# ASSIGNED TASK
Copy each line of the entries that contains the word "instrument".

# DATASET EXCERPTS

++++++++++++++++++++

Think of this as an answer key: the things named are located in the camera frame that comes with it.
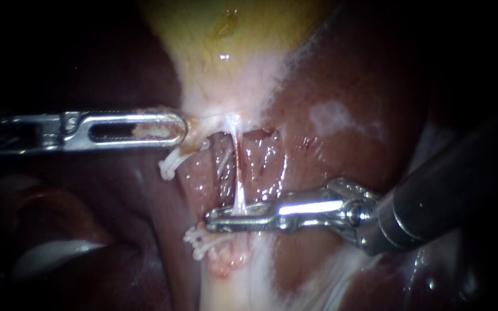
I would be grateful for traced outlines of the right arm instrument jaw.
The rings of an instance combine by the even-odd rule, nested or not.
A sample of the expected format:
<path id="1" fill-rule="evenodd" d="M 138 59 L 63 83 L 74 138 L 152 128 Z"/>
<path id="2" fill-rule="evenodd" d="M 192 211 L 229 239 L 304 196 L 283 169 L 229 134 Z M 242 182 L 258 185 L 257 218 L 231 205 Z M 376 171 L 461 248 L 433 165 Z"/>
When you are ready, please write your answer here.
<path id="1" fill-rule="evenodd" d="M 206 220 L 206 230 L 212 233 L 259 232 L 285 229 L 273 218 L 217 218 Z"/>
<path id="2" fill-rule="evenodd" d="M 270 218 L 276 215 L 277 209 L 270 202 L 255 202 L 247 204 L 241 209 L 239 206 L 214 208 L 205 214 L 205 221 L 231 217 Z"/>

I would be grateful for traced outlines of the right arm instrument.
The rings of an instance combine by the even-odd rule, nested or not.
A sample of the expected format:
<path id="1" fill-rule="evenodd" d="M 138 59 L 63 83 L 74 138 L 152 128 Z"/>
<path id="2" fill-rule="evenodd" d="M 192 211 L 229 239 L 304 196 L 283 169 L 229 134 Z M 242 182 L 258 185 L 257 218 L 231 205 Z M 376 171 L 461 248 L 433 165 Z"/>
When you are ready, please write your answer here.
<path id="1" fill-rule="evenodd" d="M 289 192 L 274 204 L 273 230 L 294 233 L 309 228 L 331 230 L 368 256 L 380 251 L 369 248 L 370 239 L 362 230 L 376 217 L 382 197 L 363 185 L 340 177 L 305 191 Z"/>

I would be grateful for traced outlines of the left arm instrument jaw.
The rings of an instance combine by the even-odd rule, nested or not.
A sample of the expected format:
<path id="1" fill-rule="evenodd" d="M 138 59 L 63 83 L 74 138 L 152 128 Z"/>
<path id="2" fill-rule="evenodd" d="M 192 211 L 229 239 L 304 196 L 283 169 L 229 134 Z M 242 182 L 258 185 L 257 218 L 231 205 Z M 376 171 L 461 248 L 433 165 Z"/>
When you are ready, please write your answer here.
<path id="1" fill-rule="evenodd" d="M 89 112 L 63 137 L 62 150 L 168 148 L 179 145 L 186 134 L 186 121 L 170 111 Z"/>

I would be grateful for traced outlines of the left arm instrument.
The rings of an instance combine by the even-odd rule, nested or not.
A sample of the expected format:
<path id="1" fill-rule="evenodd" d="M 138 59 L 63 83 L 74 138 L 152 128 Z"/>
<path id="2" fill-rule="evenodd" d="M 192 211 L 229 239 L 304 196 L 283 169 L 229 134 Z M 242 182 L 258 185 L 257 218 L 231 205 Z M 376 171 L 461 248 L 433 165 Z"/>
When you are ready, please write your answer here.
<path id="1" fill-rule="evenodd" d="M 80 119 L 81 112 L 0 115 L 0 155 L 63 151 Z"/>

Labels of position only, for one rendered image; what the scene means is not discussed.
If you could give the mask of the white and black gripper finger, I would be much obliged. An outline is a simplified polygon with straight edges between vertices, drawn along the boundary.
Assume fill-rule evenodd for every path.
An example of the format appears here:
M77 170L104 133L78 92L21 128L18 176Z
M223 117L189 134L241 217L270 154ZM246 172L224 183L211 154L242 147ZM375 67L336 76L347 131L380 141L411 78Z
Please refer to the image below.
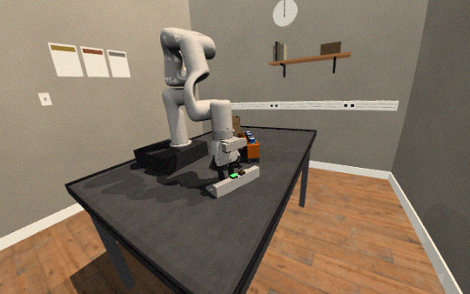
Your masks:
M229 163L229 167L228 167L228 175L229 176L234 174L234 168L235 168L235 165L236 165L238 160L239 160L239 155L238 155L238 158L237 158L236 161Z
M223 172L223 166L215 167L215 157L213 157L209 168L218 172L218 179L220 181L225 179L225 173Z

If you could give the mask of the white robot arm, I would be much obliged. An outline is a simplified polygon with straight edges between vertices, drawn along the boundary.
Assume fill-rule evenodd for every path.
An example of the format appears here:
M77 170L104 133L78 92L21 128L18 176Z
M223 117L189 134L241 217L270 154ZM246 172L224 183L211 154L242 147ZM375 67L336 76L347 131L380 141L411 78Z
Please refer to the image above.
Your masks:
M171 87L184 87L167 89L162 93L171 133L170 146L177 148L191 144L191 140L188 139L185 114L179 108L181 105L185 106L188 117L193 122L211 120L213 138L224 142L222 151L228 152L246 146L246 138L233 136L235 130L232 129L230 101L214 101L216 99L195 101L194 98L196 84L205 80L210 74L206 60L213 59L216 54L214 42L195 31L164 28L160 34L160 43L164 52L166 84ZM185 68L183 68L183 59Z

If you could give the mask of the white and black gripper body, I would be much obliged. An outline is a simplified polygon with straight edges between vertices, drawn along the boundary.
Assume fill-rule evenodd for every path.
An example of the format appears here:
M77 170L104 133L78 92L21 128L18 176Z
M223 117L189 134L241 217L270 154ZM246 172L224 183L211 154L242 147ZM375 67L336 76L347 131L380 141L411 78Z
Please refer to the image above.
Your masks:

++++++++++++++++++++

# REPLY TO THE TASK
I would be grateful for traced outlines of the right arm instrument jaw.
I would be grateful for traced outlines of the right arm instrument.
I would be grateful for traced outlines of the left arm instrument jaw.
I would be grateful for traced outlines of the left arm instrument.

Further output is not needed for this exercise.